Learn something new
The beautiful thing about Stoic philosophy is the advice contained within it is just as applicable today as it was when it was first written all those many years ago. We can learn a great deal from interpreting the advice provided and using it to our advantage as we go throughout our own lives.
Today’s quote comes to us courtesy of Marcus Aurelius, Meditations, 2.7:
Quote
“Do external things distract you? Then make time for yourself to learn something worthwhile; stop letting yourself be pulled in all directions.”
Advice
What type of life are we living if we are not living it for ourselves? Philosophy is meant to delve into the soul and have us explore ourselves. In fact, Seneca, writing to Lucilius, states the importance of philosophy:
“I am sure you realize, Lucilius, that no one can live a truly happy life, or even a bearable life, without philosophy; also, that while it is complete wisdom that renders a life happy, even to begin that study makes life bearable.”
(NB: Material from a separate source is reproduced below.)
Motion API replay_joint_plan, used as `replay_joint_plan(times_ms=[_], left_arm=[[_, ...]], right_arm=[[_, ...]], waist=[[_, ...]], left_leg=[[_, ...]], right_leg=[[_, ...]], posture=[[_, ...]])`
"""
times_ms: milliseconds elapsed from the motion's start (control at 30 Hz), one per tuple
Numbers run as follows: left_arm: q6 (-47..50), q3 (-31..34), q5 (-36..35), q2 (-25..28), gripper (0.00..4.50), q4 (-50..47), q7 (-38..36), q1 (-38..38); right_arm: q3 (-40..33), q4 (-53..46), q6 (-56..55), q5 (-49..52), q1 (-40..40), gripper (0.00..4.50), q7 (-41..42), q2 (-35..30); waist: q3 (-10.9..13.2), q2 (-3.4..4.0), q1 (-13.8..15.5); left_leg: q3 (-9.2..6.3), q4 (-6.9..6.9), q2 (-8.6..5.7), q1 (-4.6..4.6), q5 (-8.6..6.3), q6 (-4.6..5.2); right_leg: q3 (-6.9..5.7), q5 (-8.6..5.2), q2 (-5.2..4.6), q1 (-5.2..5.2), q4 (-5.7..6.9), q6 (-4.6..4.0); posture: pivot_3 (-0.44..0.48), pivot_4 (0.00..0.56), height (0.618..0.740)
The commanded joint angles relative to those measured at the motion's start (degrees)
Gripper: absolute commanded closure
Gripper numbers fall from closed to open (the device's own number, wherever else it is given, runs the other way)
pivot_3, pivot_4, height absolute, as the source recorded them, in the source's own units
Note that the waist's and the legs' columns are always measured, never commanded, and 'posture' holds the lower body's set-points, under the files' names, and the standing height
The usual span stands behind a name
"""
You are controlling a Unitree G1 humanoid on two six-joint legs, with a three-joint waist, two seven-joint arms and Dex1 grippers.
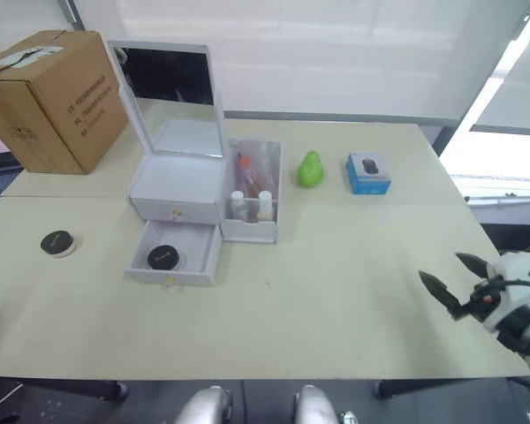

But yet we find ourselves consumed in other aspects of life, aspects that push us and pull us in multiple directions, aspects that prevent us from being able to fully investigate ourselves and our purpose. Many of us live a life where we do not even control it, we wake up and realize three years have passed, we’re at the same job, looking to get the same promotion, and yet we’re no much closer now than we were three years prior. And in the meantime, we have slaved away at this only to lose three years of our lives. Of ourselves.
“A greater joy awaits you once you set aside your childish mind, once philosophy registers you as a grown man. For childhood — or rather, childishness, which is worse — has not yet left us. Worse yet, we have the authority of grown men but the faults of children, of infants even. Children are terrified of trivial things, infants of imagined things, and we of both.”
Sometimes we can be adults, yet our minds are still those of a child, never truly allowing ourselves to think outside the box, to live, to stop being jerked about by everyone else’s demands.
Sometimes, we just need to stop and once again take control of our lives. And we can do this by learning something new, by investigating ourselves, by spending quality time with us, where we are in charge of what we do, say, and think.